• Exercise aim: Restate, word for word and with nothing added, the lines from the one containing "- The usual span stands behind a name" through the last line of the material below.

[[ Data section open ]]

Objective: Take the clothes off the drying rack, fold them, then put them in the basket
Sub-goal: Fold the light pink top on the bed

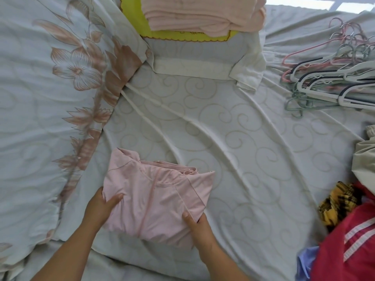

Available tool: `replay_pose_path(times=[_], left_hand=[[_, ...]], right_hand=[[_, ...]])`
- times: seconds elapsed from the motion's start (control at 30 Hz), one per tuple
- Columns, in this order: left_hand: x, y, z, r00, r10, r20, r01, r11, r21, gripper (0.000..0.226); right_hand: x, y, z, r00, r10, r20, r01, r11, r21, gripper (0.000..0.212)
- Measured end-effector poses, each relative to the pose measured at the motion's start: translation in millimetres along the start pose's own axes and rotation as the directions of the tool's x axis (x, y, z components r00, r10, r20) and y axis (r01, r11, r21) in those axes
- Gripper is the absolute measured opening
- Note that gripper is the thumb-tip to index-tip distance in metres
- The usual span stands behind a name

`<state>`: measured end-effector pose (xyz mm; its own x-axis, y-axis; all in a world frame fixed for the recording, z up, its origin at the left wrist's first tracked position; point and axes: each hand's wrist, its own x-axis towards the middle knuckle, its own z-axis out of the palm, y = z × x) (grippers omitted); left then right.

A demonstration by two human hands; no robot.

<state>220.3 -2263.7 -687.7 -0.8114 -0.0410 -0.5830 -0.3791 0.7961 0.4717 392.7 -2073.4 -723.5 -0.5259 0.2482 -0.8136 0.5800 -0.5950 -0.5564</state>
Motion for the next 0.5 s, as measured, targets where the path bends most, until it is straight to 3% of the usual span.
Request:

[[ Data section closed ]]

• Written solution:
- The usual span stands behind a name

`<state>`: measured end-effector pose (xyz mm; its own x-axis, y-axis; all in a world frame fixed for the recording, z up, its origin at the left wrist's first tracked position; point and axes: each hand's wrist, its own x-axis towards the middle knuckle, its own z-axis out of the palm, y = z × x) (grippers omitted); left then right.

A demonstration by two human hands; no robot.

<state>220.3 -2263.7 -687.7 -0.8114 -0.0410 -0.5830 -0.3791 0.7961 0.4717 392.7 -2073.4 -723.5 -0.5259 0.2482 -0.8136 0.5800 -0.5950 -0.5564</state>
Motion for the next 0.5 s, as measured, targets where the path bends most, until it is straight to 3% of the usual span.
Request:

Nothing more belongs to this answer.